Optimize Your InternetThe same figures indicate that during 2017-2020, nearly 70 percent of employees did not have the opportunity to work from home. There is little space in industries such as agriculture, transportation, hospitality, construction, and retail to allow remote work. But several firms suddenly need to operate from home in the face of national quarantines.

There are definitely a lot of people at home and searching for online entertainment as you add in the many schools and business closures. After officials declared a shelter-in-place mandate, seven million individuals in San Francisco Bay Area counties were told to stay home. The internet gridlock is holding up so far, U.S. telecom providers claim.

It is possible that the internet you use at home would have a different set of specifications than the internet access used for work. Part of supplying your home for remote work means making sure you have an internet connection that is fast and secure. If the two don't match up, this guide will help you decide what internet speeds you have, what you need, and what you can do.

Optimized Your Internet for Working from Home

Check your internet speed
The speeds you get at home can vary from the package displayed on your internet bill. Between the internet provider and your computer, there are several variables that may impact your internet connection: its location and the type of router, the network of your neighborhood, local internet traffic, etc. 

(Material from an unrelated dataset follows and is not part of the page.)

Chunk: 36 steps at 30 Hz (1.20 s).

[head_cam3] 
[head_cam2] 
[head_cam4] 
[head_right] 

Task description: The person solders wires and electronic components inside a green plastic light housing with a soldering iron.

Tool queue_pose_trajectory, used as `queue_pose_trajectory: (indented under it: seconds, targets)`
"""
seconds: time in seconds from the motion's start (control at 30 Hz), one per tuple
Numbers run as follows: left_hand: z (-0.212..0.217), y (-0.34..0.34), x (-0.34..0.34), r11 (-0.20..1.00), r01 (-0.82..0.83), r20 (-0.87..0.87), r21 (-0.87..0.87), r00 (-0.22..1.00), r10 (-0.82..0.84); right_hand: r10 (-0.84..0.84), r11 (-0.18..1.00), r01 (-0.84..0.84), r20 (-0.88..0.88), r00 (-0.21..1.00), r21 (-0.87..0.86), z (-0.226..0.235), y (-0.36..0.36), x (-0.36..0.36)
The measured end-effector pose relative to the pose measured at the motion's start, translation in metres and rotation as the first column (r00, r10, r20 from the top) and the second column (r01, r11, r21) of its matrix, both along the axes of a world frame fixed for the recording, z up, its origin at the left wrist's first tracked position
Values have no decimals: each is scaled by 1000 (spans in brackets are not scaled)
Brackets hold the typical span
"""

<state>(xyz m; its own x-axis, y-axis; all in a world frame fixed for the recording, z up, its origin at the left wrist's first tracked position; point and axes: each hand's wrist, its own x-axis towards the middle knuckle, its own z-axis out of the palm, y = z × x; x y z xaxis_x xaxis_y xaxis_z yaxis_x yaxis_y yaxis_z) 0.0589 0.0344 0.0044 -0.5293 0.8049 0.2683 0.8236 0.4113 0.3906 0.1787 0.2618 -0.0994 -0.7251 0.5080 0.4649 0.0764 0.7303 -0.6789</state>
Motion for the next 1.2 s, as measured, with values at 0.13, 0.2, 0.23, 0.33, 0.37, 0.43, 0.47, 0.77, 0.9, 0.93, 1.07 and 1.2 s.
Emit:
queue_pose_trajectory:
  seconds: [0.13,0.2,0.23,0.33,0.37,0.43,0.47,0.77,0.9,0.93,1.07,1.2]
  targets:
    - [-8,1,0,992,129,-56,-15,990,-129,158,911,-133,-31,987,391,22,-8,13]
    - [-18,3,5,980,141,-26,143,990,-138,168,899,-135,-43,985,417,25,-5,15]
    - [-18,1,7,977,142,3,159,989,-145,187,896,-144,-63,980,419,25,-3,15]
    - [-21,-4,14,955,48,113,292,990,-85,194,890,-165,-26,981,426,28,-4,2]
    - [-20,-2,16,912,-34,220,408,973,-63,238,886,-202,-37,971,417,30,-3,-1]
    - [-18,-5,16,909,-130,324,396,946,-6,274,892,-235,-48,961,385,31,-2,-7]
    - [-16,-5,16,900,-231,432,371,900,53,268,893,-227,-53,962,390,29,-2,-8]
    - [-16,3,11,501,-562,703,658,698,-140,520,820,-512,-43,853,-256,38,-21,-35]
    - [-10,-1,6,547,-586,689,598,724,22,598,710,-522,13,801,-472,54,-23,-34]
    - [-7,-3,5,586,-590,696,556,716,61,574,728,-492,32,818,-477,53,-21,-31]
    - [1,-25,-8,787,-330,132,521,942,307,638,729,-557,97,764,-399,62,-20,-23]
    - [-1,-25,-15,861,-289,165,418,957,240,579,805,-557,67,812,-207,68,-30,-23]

With Speedtest by Ookla, you can test the speeds you actually get. At different times of the day, we suggest checking your pace to catch the various peak hours that you might be working.

Calculate the necessary speed 

The specific internet speed you need will depend on the number of connected devices and how the internet is used by those devices. How you use the internet would be the most significant aspect. 

It will need a more advanced connection for activities such as large file uploading, downloading, HD video conferencing, and streaming. If you attend video conferences on a regular basis, you'll need a connection that can accommodate high-quality video. As well as for jobs, especially large visual or audio files, that involve a lot of file sharing.

Optionally, you can get away with a lower speed if your work only includes the internet for emails and some web surfing. Choose the activities for your day-to-day job that are the closest match and check to see how much pace they possibly need. We suggest higher internet speed if you're between two rows.

You may end up with several individuals working at home if you live with others. Increase the speed required by about 50 percent for each additional person. The aim of these suggestions is to give you a general understanding of the level of speed that can suit your situation and is not prescriptive.

What to do?

Once you are knowledgeable of the internet speed you have and the speed you require, if those numbers are not matched, there are a few ways to take action. 

Reposition your router. Your wireless router's position and your range from it will influence your speed. Your internet connection would suffer if your router is downstairs in the basement, and you work upstairs in a bedroom with thick walls. Try switching your router to the same room in which you work and see if the connection strengthens. Try working next to it if you're unable to move your router.

Purchase your own WiFi extender or router. It's probably the same radio wave as all your neighbors who also leased their router if you rent a router from your Internet provider. During peak internet hours, this can create more traffic. You can optimize your internet speed and security if you purchase your own router. And it will save you money over time as well.

Upgrade your plan. Look around, either with a new provider or the existing one, for a faster internet plan. If it's available and in your budget, fiber optic internet is the most secure connection. Only as a last resort would we suggest considering satellite internet, which is less reliable and comes with low speeds and data limits.